Missy Paulus: I helped repave Alki Ave SW and I am proud that I was one of the first crew chiefs to run “truck and pup” because the paving distance was so far. We completed our paving before the scheduled time and under budget. I was one of only a few women equipment operators in paving and the only female paving crew chief back then. We currently have more women in those jobs, which are skilled positions. My real love has always been asphalt paving. We can take a deteriorating street and make it beautiful again. There’s instant gratification in that work.
AsphaltPro: Let’s talk about perceptions. What do you think is an incorrect perception that we, as an industry, can re-educate young people about to encourage more women to consider a career in the asphalt business?
Missy Paulus: It is hot and really hard work but you learn so much! It’s a trade that I started in and am still in the asphalt business. It’s rewarding the work you do, and it’s been a great career choice for me. Help them to see potential in career paths such as construction. That they can do this kind of work.
AsphaltPro: What is the most rewarding aspect for you of being in the asphalt industry?

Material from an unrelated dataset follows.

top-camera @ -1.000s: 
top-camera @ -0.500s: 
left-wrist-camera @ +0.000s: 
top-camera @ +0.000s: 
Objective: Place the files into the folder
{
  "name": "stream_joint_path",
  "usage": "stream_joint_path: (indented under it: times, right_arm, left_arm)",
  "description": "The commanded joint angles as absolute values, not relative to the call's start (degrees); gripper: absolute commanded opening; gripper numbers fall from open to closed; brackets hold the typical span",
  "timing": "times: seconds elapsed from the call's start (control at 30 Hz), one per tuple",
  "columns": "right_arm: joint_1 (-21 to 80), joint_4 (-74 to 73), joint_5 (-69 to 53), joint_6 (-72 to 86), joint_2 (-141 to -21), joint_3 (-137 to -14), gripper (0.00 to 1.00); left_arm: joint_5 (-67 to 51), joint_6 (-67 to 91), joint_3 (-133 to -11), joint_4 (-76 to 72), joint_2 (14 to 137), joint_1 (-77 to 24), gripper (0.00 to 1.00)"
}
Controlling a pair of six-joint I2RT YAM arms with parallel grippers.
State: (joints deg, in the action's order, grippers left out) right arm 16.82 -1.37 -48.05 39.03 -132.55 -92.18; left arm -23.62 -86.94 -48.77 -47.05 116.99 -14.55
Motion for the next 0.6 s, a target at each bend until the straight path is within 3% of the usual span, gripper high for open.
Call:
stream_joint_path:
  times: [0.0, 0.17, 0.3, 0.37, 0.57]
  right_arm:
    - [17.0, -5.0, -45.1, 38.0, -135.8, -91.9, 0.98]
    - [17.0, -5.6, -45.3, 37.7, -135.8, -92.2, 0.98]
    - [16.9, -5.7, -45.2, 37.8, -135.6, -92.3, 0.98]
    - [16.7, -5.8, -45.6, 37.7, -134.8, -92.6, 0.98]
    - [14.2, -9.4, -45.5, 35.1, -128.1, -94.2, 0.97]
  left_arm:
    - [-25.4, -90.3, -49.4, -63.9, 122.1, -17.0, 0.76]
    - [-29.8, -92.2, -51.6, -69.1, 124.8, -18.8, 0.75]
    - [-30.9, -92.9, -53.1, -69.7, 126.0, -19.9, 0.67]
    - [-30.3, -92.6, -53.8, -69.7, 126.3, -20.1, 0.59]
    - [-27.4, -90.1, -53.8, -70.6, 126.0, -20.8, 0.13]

Missy Paulus: Make streets new again. Have pride in all your work.
AsphaltPro: Will you tell us about someone who served as a mentor for you? Is there any advice from your mentors that you would share with other women in the industry/other operators?
Missy Paulus: I have had several mentors in all stages of my career. I would say I had several mentors along the way in all the different trade skills I learned. They gave me the tools and guidance to learn to believe I can do it. They all encouraged me to work hard and follow my goals.
Help others when you can. It is always great to pay it forward. You can get skills and knowledge on the job if you work hard; you can have a career in the construction trades.